To examine the association of disruptive behavior with social, adaptive, and family functioning in Tourette's syndrome (TS) with and without comorbid attention-deficit/hyperactivity disorder (ADHD).

METHOD:

The sample included 207 children (144 boys and 63 girls) between the ages of 7 and 18 years. Forty-two children received a diagnosis of TS-only, 52 received a diagnosis of ADHD-only, 52 children had TS+ADHD, and there were 61 unaffected control children. Best-estimate DSM-IV diagnoses were assigned on the basis of structured interviews and clinical ratings. Dependent measures included parent and teacher ratings of disruptive behavior, parent ratings of social and family functioning, and the Vineland Adaptive Behavior Scales.

RESULTS:

Children with TS-only did not differ from unaffected controls on the parent ratings of aggression and delinquent behavior or on the teacher ratings of conduct problems. By contrast, children with TS+ADHD were rated significantly above unaffected controls and similar to children with ADHD-only on these indices of disruptive behavior.

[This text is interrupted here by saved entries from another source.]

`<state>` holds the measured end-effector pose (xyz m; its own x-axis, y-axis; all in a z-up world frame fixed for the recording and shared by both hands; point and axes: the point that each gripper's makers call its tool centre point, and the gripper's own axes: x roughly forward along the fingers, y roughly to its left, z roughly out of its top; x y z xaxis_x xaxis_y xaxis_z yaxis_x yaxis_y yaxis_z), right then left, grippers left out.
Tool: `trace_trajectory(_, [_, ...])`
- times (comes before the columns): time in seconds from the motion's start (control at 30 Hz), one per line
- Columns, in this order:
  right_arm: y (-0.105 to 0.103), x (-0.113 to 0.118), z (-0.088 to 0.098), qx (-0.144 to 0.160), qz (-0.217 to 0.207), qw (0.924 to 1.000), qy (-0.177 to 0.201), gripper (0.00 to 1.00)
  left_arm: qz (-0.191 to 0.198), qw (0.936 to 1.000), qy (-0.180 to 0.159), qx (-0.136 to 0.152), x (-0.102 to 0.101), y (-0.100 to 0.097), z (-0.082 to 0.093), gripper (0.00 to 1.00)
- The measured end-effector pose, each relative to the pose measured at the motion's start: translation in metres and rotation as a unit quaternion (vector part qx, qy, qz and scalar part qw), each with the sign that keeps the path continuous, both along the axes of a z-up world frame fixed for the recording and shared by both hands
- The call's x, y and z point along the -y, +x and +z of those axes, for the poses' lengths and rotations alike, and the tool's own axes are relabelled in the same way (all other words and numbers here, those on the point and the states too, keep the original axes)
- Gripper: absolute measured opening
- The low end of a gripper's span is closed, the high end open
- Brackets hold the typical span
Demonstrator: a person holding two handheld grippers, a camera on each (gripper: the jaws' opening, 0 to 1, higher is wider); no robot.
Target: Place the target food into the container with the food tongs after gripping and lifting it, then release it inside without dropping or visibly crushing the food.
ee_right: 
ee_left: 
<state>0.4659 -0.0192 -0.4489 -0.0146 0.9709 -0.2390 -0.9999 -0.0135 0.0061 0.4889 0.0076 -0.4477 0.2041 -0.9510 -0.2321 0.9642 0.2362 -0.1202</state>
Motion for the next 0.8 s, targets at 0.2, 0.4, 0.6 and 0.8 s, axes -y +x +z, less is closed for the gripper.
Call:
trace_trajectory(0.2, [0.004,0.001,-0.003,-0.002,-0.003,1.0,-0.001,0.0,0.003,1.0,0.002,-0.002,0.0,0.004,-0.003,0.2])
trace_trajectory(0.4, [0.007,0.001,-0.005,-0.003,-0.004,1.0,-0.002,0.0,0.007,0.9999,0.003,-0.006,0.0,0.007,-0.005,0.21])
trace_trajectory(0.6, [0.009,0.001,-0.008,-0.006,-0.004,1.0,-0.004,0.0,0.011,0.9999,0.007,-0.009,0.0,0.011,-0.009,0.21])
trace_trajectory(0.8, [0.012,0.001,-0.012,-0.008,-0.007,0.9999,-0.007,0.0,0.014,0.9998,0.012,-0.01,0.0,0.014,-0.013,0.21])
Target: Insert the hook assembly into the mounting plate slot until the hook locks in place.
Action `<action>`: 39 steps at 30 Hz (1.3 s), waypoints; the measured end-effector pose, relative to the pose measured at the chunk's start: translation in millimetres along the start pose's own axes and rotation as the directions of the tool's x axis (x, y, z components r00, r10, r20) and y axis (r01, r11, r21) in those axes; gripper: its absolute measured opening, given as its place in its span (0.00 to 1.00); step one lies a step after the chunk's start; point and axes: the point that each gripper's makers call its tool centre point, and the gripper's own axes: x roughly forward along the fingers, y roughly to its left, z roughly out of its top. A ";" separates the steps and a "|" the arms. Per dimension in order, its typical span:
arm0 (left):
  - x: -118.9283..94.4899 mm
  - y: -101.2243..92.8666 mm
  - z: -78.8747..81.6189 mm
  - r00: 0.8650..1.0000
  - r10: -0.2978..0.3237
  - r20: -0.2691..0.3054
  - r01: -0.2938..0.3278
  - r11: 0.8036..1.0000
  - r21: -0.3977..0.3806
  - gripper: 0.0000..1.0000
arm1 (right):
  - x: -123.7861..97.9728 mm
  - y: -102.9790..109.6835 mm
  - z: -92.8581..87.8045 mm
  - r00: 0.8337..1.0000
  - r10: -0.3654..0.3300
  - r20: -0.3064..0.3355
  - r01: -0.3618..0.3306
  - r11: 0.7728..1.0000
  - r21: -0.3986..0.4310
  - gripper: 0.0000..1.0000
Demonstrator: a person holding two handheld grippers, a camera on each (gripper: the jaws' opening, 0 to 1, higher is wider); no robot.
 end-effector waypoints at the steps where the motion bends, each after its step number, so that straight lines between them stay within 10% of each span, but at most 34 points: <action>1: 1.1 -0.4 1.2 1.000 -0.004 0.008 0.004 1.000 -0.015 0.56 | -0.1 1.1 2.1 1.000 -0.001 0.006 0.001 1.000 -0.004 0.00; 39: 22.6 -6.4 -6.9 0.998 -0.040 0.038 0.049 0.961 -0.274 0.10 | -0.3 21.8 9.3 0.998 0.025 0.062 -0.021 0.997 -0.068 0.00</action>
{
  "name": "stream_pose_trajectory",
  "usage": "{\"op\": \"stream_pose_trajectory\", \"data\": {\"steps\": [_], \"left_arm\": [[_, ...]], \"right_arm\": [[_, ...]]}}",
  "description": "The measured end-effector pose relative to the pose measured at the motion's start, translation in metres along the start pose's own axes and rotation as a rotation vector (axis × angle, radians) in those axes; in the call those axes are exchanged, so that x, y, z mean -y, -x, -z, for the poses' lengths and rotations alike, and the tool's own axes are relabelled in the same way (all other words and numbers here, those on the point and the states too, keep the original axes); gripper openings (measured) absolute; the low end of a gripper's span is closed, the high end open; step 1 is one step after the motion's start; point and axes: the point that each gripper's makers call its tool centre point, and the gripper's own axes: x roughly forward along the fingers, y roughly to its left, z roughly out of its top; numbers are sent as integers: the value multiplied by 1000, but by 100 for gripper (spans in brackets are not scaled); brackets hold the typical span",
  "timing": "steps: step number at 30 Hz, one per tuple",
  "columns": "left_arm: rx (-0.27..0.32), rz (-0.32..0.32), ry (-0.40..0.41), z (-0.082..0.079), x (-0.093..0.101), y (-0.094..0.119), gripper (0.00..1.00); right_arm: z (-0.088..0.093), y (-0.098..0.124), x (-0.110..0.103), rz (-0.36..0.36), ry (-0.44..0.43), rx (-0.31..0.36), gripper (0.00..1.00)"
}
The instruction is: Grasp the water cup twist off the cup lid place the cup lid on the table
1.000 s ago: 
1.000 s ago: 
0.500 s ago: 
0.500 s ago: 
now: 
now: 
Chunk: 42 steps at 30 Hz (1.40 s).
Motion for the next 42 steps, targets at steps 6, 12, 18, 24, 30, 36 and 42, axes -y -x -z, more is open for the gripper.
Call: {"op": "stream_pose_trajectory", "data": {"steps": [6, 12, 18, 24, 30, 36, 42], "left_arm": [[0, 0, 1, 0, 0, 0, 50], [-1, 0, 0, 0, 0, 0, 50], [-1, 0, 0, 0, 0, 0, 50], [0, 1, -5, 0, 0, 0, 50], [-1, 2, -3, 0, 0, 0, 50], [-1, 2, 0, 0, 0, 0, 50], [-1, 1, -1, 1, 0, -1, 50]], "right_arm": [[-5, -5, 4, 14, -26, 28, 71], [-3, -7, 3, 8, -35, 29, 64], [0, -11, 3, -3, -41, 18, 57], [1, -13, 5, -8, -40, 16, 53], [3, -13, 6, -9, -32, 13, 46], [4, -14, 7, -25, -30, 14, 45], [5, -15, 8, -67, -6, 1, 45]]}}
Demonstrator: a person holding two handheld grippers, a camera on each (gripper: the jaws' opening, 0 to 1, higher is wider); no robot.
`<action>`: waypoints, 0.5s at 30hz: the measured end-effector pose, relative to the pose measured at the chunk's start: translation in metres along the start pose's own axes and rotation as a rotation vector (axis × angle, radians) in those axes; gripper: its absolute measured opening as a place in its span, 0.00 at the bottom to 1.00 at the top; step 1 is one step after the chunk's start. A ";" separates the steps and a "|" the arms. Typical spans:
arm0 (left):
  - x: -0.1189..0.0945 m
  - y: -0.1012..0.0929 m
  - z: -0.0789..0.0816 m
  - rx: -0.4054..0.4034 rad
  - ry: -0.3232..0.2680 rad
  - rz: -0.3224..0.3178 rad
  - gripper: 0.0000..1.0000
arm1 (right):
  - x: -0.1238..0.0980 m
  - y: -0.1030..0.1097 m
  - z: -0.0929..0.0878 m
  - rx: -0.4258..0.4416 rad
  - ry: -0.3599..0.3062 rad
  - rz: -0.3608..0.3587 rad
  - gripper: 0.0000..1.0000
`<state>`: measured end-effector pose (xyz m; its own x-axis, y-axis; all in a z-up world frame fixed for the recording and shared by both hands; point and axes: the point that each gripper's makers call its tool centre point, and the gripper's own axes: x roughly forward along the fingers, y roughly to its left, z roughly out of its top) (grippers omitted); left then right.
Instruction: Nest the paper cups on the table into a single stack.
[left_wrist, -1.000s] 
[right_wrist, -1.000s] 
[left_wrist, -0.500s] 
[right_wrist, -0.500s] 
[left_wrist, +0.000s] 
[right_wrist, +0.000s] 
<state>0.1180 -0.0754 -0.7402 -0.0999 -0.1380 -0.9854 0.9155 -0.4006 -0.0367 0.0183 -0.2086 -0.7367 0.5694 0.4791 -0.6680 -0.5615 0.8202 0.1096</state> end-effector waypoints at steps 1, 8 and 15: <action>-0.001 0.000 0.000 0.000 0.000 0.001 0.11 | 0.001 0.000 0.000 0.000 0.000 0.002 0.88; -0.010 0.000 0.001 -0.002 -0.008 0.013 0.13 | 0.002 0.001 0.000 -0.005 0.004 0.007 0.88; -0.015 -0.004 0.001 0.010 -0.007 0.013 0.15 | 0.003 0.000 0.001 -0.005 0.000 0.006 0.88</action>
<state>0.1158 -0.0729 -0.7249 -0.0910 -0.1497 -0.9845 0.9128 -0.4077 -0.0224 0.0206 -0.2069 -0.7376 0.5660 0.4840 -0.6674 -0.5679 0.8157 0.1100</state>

Hierarchical regression analyses revealed that aggression and delinquency scores added unique contributions to impairment in social and family functioning, controlling for age, gender, and diagnostic status.

CONCLUSIONS:

Comorbid ADHD is highly associated with disruptive behavior and functional impairment in children with TS. When disruptive behavior problems are present, there is an additional burden on children's social and family functioning.